Lirakrise

Zinswende in Türkei in weiter Ferne

Die türkische Zentralbank sieht von einer weiteren Zinssenkung ab – aber womöglich nur für den Moment. Die Inflation dürfte sich weiter verschärfen und Kurs Richtung 50 Prozent nehmen.

Zinswende in Türkei in weiter Ferne

rec Frankfurt

Die Zinswende in der Türkei ist in weite Ferne gerückt – obwohl Teile der Opposition und Beobachter sie angesichts der eskalierenden Inflation für zwingend erachten. Bei ihrem ersten Zinsentscheid im neuen Jahr hat die Zentralbank den Leitzins bei 14% nicht angetastet. Beobachter halten aber eine baldige Wiederaufnahme der Zinssenkungen für denkbar. Die Lira reagierte kaum. Sie war nach mehreren Zinssenkungen bei steigender Inflation regelrecht abgestürzt, hat sich aber vorläufig gefangen.

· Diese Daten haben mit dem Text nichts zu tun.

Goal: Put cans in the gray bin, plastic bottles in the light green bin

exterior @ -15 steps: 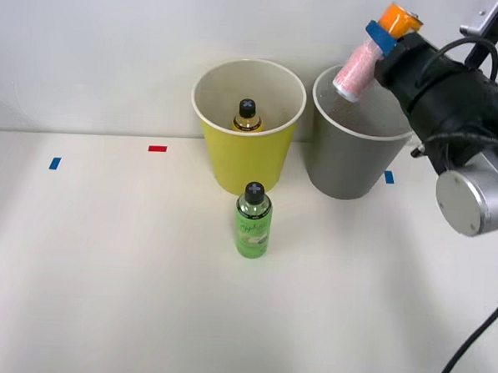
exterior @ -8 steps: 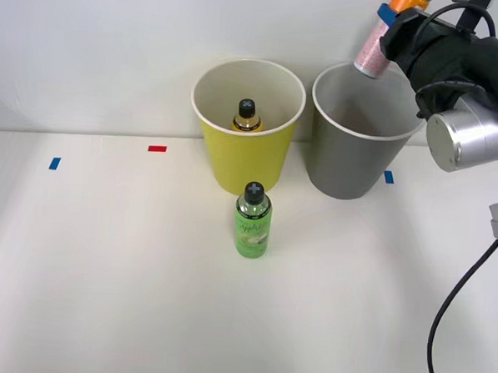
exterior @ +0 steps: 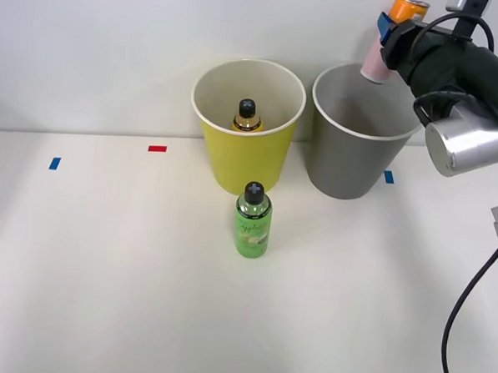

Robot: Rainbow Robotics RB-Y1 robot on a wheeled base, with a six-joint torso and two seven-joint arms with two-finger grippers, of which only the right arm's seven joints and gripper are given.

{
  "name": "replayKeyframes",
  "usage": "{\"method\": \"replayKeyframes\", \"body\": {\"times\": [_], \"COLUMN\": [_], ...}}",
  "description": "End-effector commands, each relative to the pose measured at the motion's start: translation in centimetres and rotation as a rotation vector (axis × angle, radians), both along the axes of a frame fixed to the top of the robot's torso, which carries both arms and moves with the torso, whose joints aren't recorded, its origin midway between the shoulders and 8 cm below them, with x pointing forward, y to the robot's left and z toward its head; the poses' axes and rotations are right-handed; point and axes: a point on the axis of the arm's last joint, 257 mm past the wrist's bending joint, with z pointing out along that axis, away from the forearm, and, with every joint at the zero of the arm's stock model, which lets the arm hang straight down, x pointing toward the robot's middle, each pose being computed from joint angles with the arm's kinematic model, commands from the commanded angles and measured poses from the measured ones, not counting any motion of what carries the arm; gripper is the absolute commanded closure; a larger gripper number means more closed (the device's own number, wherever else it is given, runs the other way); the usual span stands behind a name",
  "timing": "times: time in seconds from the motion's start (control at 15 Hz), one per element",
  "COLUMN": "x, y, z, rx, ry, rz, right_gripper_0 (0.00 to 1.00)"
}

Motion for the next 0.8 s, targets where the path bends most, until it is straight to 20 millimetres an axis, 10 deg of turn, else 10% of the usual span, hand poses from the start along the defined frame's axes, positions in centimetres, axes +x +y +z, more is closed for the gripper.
{"method": "replayKeyframes", "body": {"times": [0.07, 0.47, 0.8], "x": [-0.3, -0.9, -5.8], "y": [0.2, -0.4, -1.9], "z": [-0.2, -0.1, 0.1], "rx": [0.035, 0.039, 0.023], "ry": [-0.005, -0.037, -0.12], "rz": [0.027, 0.042, 0.056], "right_gripper_0": [0.07, 0.06, 0.02]}}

Sämtliche von Bloomberg befragten Ökonomen hatten diese Entscheidung erwartet. Denn Staatspräsident Recep Tayyip Erdogan drang zuletzt nicht mehr so stark auf weitere Zinssenkungen. Im Rahmen der Zinssenkung im Dezember hatte das Zentralbankkomitee unter Führung von Sahap Kavcioglu angekündigt, auf weitere Abwärtsschritte im ersten Quartal 2022 zu verzichten.

Beobachter hoben nun allerdings hervor, dass die Notenbank auf diese Anmerkung am Donnerstag verzichtet hat. Ökonomen schließen daraus, dass weitere Zinssenkungen wahrscheinlicher sind als eine Zinserhöhung, die unabhängige Experten angesichts der eskalierenden Inflation für unerlässlich halten. Laut offiziellen Daten sind die Verbraucherpreise zuletzt um 36% binnen zwölf Monaten gestiegen. Manche Ökonomen halten gar einen Anstieg auf mehr als 50% für möglich. Teile der Opposition und Kritiker halten die Teuerung längst für noch eklatanter.

Commerzbank-Devisenexperte Tatha Ghose geht davon aus, „dass die Abwertung der Lira nach einer kurzen Pause wieder einsetzen wird, wenn die Zentralbank nicht in der Lage ist, die Zinsen zu erhöhen“. Jason Tuvey von Capital Economics sagt: „Die türkische Zentralbank wird die Zinssätze wahrscheinlich nur dann anheben können, wenn es erneut zu Spannungen im Bankensektor kommt oder es bei den nächsten Wahlen zu einem Regierungswechsel kommt.“ Diese sind derzeit für spätestens Juni 2023 terminiert.

Einem unbestätigten Bloomberg-Bericht zufolge plant die Regierung eine Finanzspritze von umgerechnet knapp 4 Mrd. Dollar für Staatsbanken, damit diese trotz schwindender Puffer ihre rege Kreditvergabe an Unternehmen aufrechterhalten. Re­gierung und Zentralbank haben die Staatsbanken immer wieder eingespannt, um mit dem Verkauf von Fremdwährungen diskret am Markt zu intervenieren und die Lira zu stützen. Die Notenbank hat auch selbst wiederholt am Devisenmarkt interveniert. Gerade erst hat sie sich über ein 5 Mrd. Dollar schweres Abkommen mit den Vereinigten Arabischen Emiraten Zugang zu mehr Devisen verschafft, um ihre schwindenden Reserven aufzustocken (vgl. BZ vom 20. Januar).